I don't know what is wrong with this site. I have asked nicely three times to have my profile, and information removed from this site, and to have my account closed. Will they do it?... Obviously not, Im still here.......As was proven with a bunch of threads lately, the MODS and ADMIN don't give a _Epalzeorhynchos kalopterus_ about what we want, or say. You will censor someone immediately for telling the truth and stating their opinion. But wont remove me when I want to be removed. I WANT MY COPULATED PROFILE OFF THIS SITE. By taking the side of neglecting abusive male chicken suckers like IJ and Keeping the bull manure up that they post whilst deleting Valid comment and opinions from other long time members. You guys are MATED. The way it looks to me is that maybe GTA is getting some kind of sponsorship from IJ. KnaveTO asked for proof of accusations of neglect, but wont allow me to post pics of dehydrated reptiles taken in IJ's store. WHAT A CROC OF FECAL MATTER!!!!!!!!!!!!!


----------



## gucci17 (Oct 11, 2007)

Wow I dunno what happened as I usually stay away from forum politics but I do feel they should close your account if that's what you wanted. I'm sure this will catch their attention.


----------



## Chris S (Dec 19, 2007)

If you want to believe that, then go for it.
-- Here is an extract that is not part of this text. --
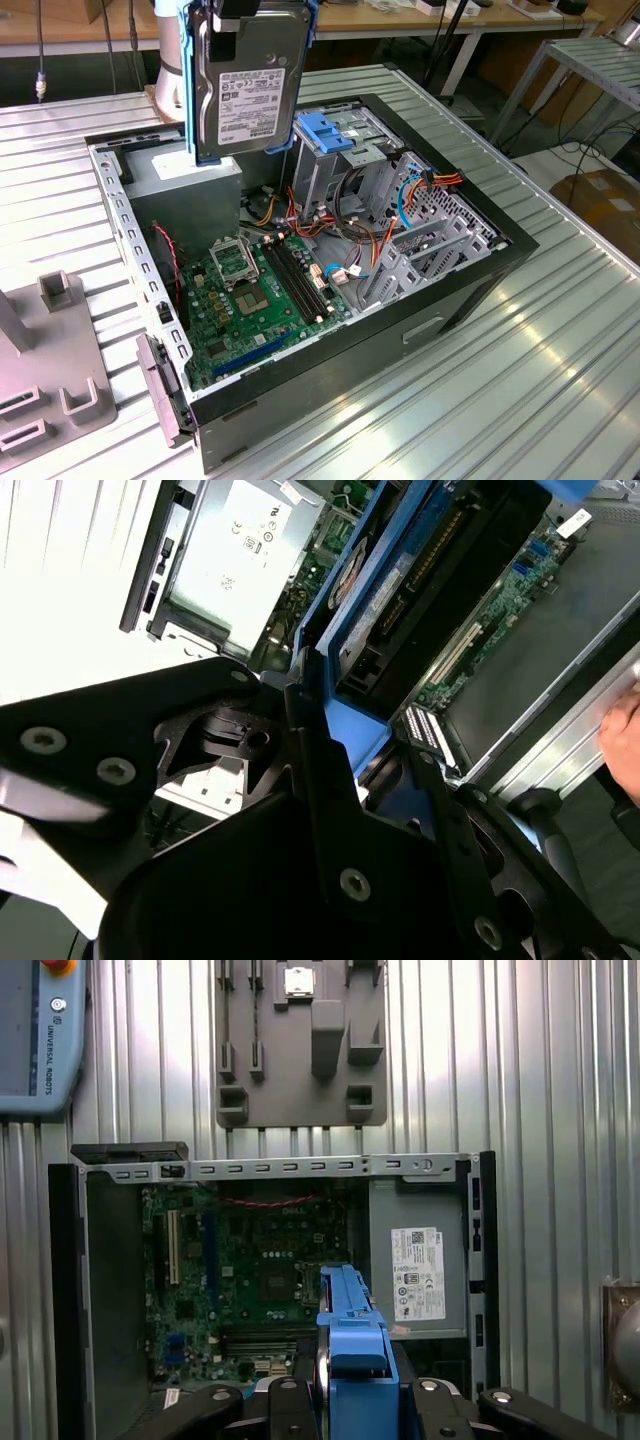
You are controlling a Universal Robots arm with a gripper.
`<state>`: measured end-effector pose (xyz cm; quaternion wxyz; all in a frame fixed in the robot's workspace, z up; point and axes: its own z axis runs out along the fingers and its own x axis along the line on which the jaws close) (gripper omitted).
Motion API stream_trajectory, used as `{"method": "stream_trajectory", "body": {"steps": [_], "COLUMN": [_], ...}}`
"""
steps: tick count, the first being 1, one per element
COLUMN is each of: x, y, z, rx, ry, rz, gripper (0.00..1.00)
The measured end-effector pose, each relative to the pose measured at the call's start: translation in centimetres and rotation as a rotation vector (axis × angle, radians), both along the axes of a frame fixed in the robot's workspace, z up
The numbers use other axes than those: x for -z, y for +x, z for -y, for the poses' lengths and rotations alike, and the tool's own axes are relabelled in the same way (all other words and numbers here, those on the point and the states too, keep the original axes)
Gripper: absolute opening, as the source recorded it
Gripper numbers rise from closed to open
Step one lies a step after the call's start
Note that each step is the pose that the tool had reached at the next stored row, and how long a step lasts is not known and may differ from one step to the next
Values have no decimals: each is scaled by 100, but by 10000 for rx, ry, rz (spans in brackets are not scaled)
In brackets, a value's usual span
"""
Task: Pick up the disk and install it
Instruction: 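Insert the disk into the insertion slot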
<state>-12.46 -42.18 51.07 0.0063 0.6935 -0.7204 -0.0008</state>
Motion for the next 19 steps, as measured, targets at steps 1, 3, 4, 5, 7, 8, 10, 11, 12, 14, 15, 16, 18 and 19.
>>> {"method": "stream_trajectory", "body": {"steps": [1,3,4,5,7,8,10,11,12,14,15,16,18,19], "x": [0,0,0,0,0,0,0,0,0,0,0,0,0,0], "y": [2,7,10,13,20,22,25,26,28,30,31,32,34,35], "z": [8,21,28,39,68,77,88,93,101,111,116,122,134,142], "rx": [0,0,0,0,0,1,0,0,0,0,0,0,0,0], "ry": [0,0,0,0,0,0,0,1,0,1,0,0,0,0], "rz": [0,0,0,0,0,0,1,0,0,0,0,0,0,1], "gripper": [37,37,37,37,37,37,37,37,37,37,37,37,37,37]}}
This is a free forum. It has no sponsers. It is run and moderated by fellow hobbyists who give their time to make it what it is.

Is it worth risking a lawsuit to allow you to post whatever YOU want? Nope, not in the least. If you want to take that personally, then that is your perrogative. If you want to act out with language like that on this forum, then well, sorry to say but we might be better off without you here.

This forum is supposed to be informative, fun and above all else appropriate. It is not supposed to be a legal liability, even if that possibility in reality is fairly far-fetched. It just isn't something that should be slated for the staff to take responsibility for. 

The staff here aren't out to get you in any way. If your maturity level will not allow you to see past the larger issue surrounding the removal of your posts, then again perhaps this forum is not for you.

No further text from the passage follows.